По мере того как растет временное расстояние, отделяющее мертвых от нас, их черно-белые черты становятся всё более прекрасными и благородными. Я застала еще время, когда расхожая фраза «Какие удивительные лица, сейчас таких нет!» относилась только к дореволюционным фотографиям — сейчас так же говорят и про солдат Второй мировой, и про студентов шестидесятых. И все это чистая правда: сейчас таких нет. Мы не они. Они не мы. Лукавство картинки в том, что она как бы отменяет эту грозную очевидность во славу простых параллелей. У этих людей ребенок на руках — и у нас тоже так бывает. Эта девушка совсем как я, только в длинной юбке и сплющенной шляпке.

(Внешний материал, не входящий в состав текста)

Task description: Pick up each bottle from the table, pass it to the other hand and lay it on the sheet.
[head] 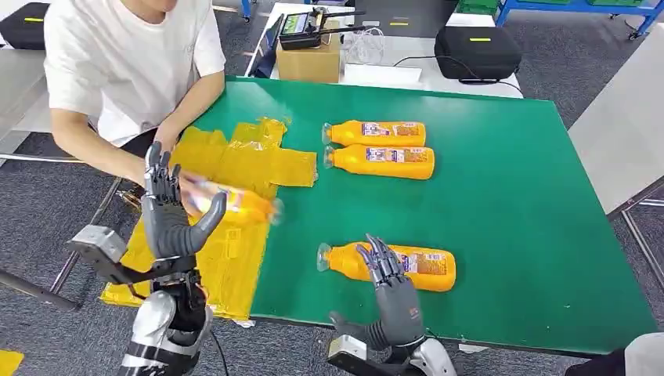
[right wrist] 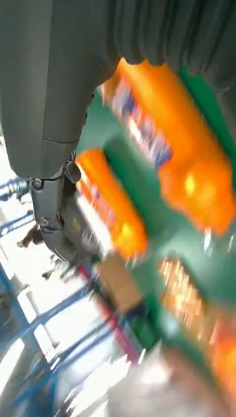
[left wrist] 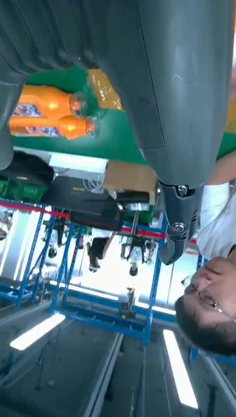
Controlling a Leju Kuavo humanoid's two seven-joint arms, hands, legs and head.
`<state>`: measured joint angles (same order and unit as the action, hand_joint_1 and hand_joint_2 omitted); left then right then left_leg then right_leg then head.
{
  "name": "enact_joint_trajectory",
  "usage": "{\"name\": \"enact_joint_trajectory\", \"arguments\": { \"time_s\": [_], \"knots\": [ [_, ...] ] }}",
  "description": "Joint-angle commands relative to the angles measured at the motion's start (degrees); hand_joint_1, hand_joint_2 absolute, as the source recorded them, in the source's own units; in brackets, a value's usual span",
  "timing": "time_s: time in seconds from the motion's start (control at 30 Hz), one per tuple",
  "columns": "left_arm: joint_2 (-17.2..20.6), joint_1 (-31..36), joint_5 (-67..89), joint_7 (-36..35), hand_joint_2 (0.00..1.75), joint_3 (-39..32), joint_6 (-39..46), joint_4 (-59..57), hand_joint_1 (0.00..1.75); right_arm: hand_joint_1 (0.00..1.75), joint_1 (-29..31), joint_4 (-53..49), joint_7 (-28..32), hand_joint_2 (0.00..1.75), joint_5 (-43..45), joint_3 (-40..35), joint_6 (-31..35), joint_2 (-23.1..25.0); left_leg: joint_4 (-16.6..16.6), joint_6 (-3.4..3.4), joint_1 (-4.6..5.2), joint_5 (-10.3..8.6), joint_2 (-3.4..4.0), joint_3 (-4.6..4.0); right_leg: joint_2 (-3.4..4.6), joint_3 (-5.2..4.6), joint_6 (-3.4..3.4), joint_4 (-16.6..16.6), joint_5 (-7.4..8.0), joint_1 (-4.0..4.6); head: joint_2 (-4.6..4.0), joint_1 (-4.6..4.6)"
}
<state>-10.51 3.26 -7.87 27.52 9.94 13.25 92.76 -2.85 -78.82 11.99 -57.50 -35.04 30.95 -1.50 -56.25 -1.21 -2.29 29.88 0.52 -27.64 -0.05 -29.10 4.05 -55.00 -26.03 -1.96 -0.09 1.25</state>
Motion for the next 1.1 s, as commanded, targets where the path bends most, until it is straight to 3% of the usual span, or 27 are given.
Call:
{"name": "enact_joint_trajectory", "arguments": {
  "time_s": [0.03, 0.17, 0.27, 0.33, 0.47, 0.5, 0.63, 0.8, 1.1],
  "knots": [
    [-0.61, -5.18, -0.02, -0.19, 1.75, -0.11, -0.79, 7.50, 0.00, 0.00, 1.44, 4.69, -11.04, 1.75, -9.19, 6.64, -1.86, -6.03, 0.10, 0.17, 0.04, 0.02, -0.04, 0.11, -0.01, 0.12, -0.14, 0.12, -0.01, 0.00, 0.02, -0.02],
    [-0.94, -5.96, -0.40, -1.34, 1.75, 0.18, -0.96, 6.67, 0.00, 0.00, 2.00, 5.76, -12.74, 1.75, -11.90, 10.62, -3.62, -6.48, 0.14, 0.18, 0.07, 0.00, -0.02, 0.14, 0.02, 0.13, -0.17, 0.14, 0.01, -0.02, 0.00, 0.00],
    [-0.57, -5.32, 1.29, -5.58, 1.75, 0.80, 0.31, 3.63, 0.00, 0.00, 1.33, 5.41, -13.71, 1.75, -13.13, 11.92, -6.29, -7.55, 0.21, 0.24, 0.08, -0.04, -0.09, 0.20, -0.04, 0.20, -0.25, 0.21, 0.04, -0.02, 0.00, 0.02],
    [0.86, -4.56, 0.59, -13.67, 1.75, 2.20, 0.33, -0.09, 0.00, 0.00, 0.69, 5.07, -15.53, 1.75, -14.23, 12.35, -7.21, -9.20, 0.18, 0.22, 0.06, -0.03, -0.13, 0.17, -0.08, 0.18, -0.23, 0.20, 0.03, -0.01, 0.00, 0.00],
    [1.34, -4.43, 1.10, -14.96, 1.75, 3.20, 0.71, -1.81, 0.00, 0.00, 2.81, 6.62, -16.03, 1.75, -14.02, 13.02, -9.32, -9.82, 0.25, 0.23, 0.10, -0.05, -0.16, 0.26, -0.11, 0.25, -0.24, 0.24, 0.02, -0.04, 0.00, 0.02],
    [1.63, -4.28, 1.46, -16.40, 1.75, 3.71, 1.05, -2.14, 0.00, 0.00, 4.80, 8.39, -15.44, 1.75, -10.76, 12.92, -14.59, -9.85, 0.17, 0.18, 0.08, -0.02, -0.04, 0.19, 0.01, 0.14, -0.18, 0.16, 0.03, -0.03, 0.00, 0.02],
    [2.17, -3.71, -0.07, -19.08, 1.75, 4.37, 0.61, -3.03, 0.00, 0.00, 8.08, 11.74, -13.74, 1.75, -5.10, 13.38, -19.75, -9.66, 0.15, 0.17, 0.07, -0.01, 0.06, 0.16, 0.08, 0.11, -0.16, 0.14, 0.05, -0.02, 0.00, 0.00],
    [2.84, -2.51, -0.11, -20.40, 1.75, 5.43, 1.43, -4.60, 0.00, 0.00, 13.74, 17.49, -14.83, 1.75, -2.20, 9.82, -23.80, -11.16, 0.17, 0.18, 0.06, -0.05, 0.04, 0.20, 0.06, 0.13, -0.20, 0.17, 0.08, -0.01, 0.00, 0.02],
    [3.22, -0.55, -0.57, -22.32, 1.75, 8.16, 1.86, -5.35, 0.00, 0.00, 19.78, 19.90, -15.03, 1.75, -2.46, 4.08, -25.38, -11.78, 0.12, 0.20, 0.05, -0.04, 0.05, 0.25, 0.08, 0.18, -0.20, 0.13, 0.07, 0.00, 0.00, 0.02]
  ]
}}
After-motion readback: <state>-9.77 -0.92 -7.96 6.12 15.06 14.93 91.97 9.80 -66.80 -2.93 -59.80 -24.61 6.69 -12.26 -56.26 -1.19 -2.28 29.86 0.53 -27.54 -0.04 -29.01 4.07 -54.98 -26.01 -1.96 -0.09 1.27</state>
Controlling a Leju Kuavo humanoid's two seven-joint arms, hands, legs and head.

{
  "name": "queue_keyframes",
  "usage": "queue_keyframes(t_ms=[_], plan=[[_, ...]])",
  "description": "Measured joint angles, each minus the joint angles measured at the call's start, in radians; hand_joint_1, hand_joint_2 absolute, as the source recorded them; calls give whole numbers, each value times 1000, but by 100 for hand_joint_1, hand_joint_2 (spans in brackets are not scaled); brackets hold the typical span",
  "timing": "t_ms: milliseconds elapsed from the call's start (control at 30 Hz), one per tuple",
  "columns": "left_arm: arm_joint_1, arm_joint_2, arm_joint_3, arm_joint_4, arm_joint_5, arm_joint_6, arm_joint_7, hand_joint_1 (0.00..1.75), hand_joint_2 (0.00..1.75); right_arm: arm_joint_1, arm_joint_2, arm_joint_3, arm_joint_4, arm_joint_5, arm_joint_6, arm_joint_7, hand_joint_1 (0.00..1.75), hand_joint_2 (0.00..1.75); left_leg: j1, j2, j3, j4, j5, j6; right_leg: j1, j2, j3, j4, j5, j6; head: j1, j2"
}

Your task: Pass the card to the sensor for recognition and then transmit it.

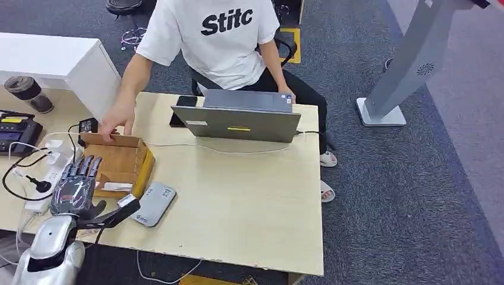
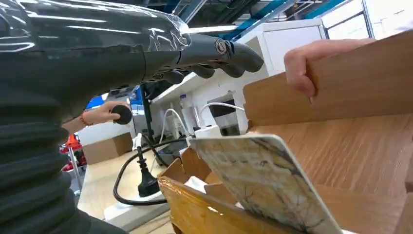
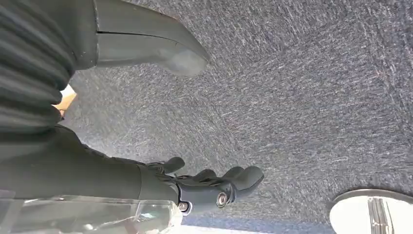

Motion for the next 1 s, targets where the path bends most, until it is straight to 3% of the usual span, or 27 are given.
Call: queue_keyframes(t_ms=[33,100,133,167,200,900,1000], plan=[[-1,-3,5,5,0,0,-2,9,175,0,0,0,0,0,0,0,0,175,0,0,0,0,0,0,0,0,0,0,0,0,0,0],[-2,-6,8,12,0,2,-7,44,175,0,0,0,0,1,0,0,0,175,0,0,0,0,0,0,0,0,0,0,0,0,0,0],[-2,-6,9,14,0,2,-9,70,175,0,0,0,0,1,0,0,0,175,0,0,0,0,0,0,0,0,0,0,0,0,0,0],[-2,-8,10,17,0,1,-9,131,175,0,0,0,0,1,0,0,0,175,0,0,0,0,0,0,0,0,0,0,0,0,0,0],[-3,-9,11,19,0,-1,-9,145,175,0,-1,0,0,1,0,0,0,175,0,0,0,0,0,0,0,0,0,0,0,0,0,0],[-7,-37,36,32,0,-5,-63,140,175,-2,-6,0,1,16,0,-4,0,175,0,0,0,0,0,0,0,0,0,0,0,0,0,0],[-7,-40,37,32,0,-5,-64,147,175,-2,-6,0,1,16,0,-4,0,175,0,0,0,0,0,0,0,0,0,0,0,0,0,0]])
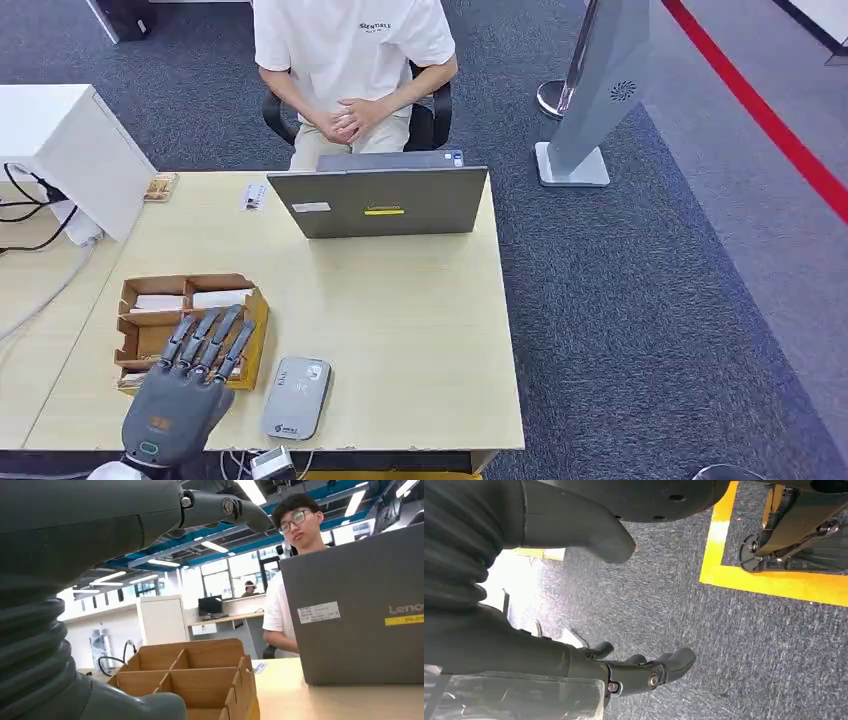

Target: Pass the card to the sensor for recognition and then transmit it.

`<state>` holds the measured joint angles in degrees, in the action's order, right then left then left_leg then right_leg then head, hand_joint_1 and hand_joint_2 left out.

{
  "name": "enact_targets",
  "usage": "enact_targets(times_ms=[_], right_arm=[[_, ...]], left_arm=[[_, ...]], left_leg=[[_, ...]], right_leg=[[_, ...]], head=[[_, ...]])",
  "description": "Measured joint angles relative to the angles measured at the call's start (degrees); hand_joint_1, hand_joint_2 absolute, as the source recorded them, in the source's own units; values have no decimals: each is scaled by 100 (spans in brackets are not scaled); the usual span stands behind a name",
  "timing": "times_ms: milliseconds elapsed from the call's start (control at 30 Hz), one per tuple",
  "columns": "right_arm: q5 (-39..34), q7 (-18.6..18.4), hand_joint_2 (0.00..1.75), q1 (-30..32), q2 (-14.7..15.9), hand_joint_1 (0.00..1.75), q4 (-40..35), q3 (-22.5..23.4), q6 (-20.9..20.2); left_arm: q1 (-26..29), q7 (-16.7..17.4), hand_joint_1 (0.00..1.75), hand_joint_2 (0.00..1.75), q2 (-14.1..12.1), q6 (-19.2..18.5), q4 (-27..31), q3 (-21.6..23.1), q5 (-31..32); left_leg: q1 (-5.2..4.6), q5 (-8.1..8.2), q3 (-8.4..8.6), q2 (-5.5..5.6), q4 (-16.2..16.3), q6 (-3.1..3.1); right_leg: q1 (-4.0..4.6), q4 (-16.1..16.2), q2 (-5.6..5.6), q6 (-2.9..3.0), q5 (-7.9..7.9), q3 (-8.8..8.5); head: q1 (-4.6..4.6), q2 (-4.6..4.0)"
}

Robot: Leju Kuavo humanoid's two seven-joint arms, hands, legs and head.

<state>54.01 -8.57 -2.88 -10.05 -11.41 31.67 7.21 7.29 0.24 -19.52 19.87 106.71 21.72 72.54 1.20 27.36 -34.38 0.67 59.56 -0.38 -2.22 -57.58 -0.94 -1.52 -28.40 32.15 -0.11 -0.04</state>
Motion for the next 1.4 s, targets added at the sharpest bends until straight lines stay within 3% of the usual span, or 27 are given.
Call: enact_targets(times_ms=[133,400,833,1400], right_arm=[[0,-13,175,1,-2,0,0,22,0],[70,-267,175,43,-2,0,0,83,-61],[173,-177,175,37,-2,0,-9,125,-66],[282,-118,175,29,-2,0,-11,177,-31]], left_arm=[[47,0,0,175,0,-24,0,46,-20],[298,229,0,175,-83,-558,-78,61,-378],[461,632,0,175,-195,-617,-92,55,-464],[741,1119,0,175,-2,-345,-61,-273,11]], left_leg=[[0,0,1,0,0,0],[0,0,0,0,0,0],[0,0,0,1,-1,0],[0,0,0,1,-1,0]], right_leg=[[0,0,0,0,0,-1],[0,0,-1,0,0,0],[0,0,1,0,0,-3],[0,0,1,0,-1,-3]], head=[[0,0],[-2,0],[0,0],[0,0]])
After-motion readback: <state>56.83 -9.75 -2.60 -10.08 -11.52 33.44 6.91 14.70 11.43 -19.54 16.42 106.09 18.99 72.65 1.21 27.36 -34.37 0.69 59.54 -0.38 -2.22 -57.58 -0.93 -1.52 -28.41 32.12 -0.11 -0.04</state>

Бабушка пьет из моей чашки, я ношу ее кольцо. Они тоже. Мы так же.
Но каким бы легким и убедительным (полным и исчерпывающим) ни казалось знание, которое предлагает фотохроника, — тогдашние слова, которые ее сопровождают, ставят зрителя на место. Там, где клювик пунктума указывает на точки сходства, речь, помнящая о реальной протяженности времени, остается на той стороне провала. Годы и годы назад блистательная, рыжая, восьмидесятилетняя Антонина Петровна Гербурт-Гейбович, старшая подруга моей мамы, виновато признавалась мне: «Моя свекровь утверждала, что у меня офицерский вкус — я люблю гладиолусы и шампанское!» Много позже я узнала эту интонацию в записях юной Бабановой; но то, что и голоса, и шампанское, и презираемое офицерство не имели ни малейшего отношения к миру, в котором живу я, было почему-то ясно сразу, и никакими гладиолусами было не замостить этой ямы. Антонина Петровна, впрочем, ни о какой прошлой жизни не жалела. Была она девчонка из глухого местечка, взятая замуж за красоту и дерзость, читала на восьми языках и рассказывала, смеясь, что галантный поляк-свекор говорил ей перед свадьбой курьезное: «Я счастлив, что в наш увядающий род вольется молодая еврейская кровь».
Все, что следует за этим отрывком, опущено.